■ **Work item**: Verbatim output required. Print the data in full.

■ **Source material**:
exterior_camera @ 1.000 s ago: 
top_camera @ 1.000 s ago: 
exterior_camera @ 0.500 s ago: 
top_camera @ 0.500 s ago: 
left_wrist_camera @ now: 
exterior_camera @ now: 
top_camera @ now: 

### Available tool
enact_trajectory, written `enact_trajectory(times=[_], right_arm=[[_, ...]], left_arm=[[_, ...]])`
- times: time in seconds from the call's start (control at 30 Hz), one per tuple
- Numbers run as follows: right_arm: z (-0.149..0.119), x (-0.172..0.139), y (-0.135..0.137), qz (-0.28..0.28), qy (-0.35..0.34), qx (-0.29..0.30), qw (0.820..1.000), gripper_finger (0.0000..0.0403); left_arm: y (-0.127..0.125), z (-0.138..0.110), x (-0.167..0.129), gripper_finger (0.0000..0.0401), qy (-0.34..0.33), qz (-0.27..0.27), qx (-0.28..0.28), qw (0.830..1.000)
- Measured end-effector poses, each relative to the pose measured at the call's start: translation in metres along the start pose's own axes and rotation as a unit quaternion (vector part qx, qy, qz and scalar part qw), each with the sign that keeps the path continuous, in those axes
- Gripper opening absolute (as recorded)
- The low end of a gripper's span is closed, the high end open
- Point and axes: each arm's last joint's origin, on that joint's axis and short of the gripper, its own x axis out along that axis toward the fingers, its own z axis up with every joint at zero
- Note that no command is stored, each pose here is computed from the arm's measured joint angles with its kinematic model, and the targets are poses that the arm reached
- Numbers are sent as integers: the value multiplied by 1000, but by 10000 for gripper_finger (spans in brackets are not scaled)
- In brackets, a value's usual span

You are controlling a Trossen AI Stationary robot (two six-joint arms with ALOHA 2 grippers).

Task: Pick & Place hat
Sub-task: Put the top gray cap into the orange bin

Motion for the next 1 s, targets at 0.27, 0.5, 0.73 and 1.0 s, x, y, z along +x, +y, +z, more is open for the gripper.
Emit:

■ **Task output**:
exterior_camera @ 1.000 s ago: 
top_camera @ 1.000 s ago: 
exterior_camera @ 0.500 s ago: 
top_camera @ 0.500 s ago: 
left_wrist_camera @ now: 
exterior_camera @ now: 
top_camera @ now: 

### Available tool
enact_trajectory, written `enact_trajectory(times=[_], right_arm=[[_, ...]], left_arm=[[_, ...]])`
- times: time in seconds from the call's start (control at 30 Hz), one per tuple
- Numbers run as follows: right_arm: z (-0.149..0.119), x (-0.172..0.139), y (-0.135..0.137), qz (-0.28..0.28), qy (-0.35..0.34), qx (-0.29..0.30), qw (0.820..1.000), gripper_finger (0.0000..0.0403); left_arm: y (-0.127..0.125), z (-0.138..0.110), x (-0.167..0.129), gripper_finger (0.0000..0.0401), qy (-0.34..0.33), qz (-0.27..0.27), qx (-0.28..0.28), qw (0.830..1.000)
- Measured end-effector poses, each relative to the pose measured at the call's start: translation in metres along the start pose's own axes and rotation as a unit quaternion (vector part qx, qy, qz and scalar part qw), each with the sign that keeps the path continuous, in those axes
- Gripper opening absolute (as recorded)
- The low end of a gripper's span is closed, the high end open
- Point and axes: each arm's last joint's origin, on that joint's axis and short of the gripper, its own x axis out along that axis toward the fingers, its own z axis up with every joint at zero
- Note that no command is stored, each pose here is computed from the arm's measured joint angles with its kinematic model, and the targets are poses that the arm reached
- Numbers are sent as integers: the value multiplied by 1000, but by 10000 for gripper_finger (spans in brackets are not scaled)
- In brackets, a value's usual span

You are controlling a Trossen AI Stationary robot (two six-joint arms with ALOHA 2 grippers).

Task: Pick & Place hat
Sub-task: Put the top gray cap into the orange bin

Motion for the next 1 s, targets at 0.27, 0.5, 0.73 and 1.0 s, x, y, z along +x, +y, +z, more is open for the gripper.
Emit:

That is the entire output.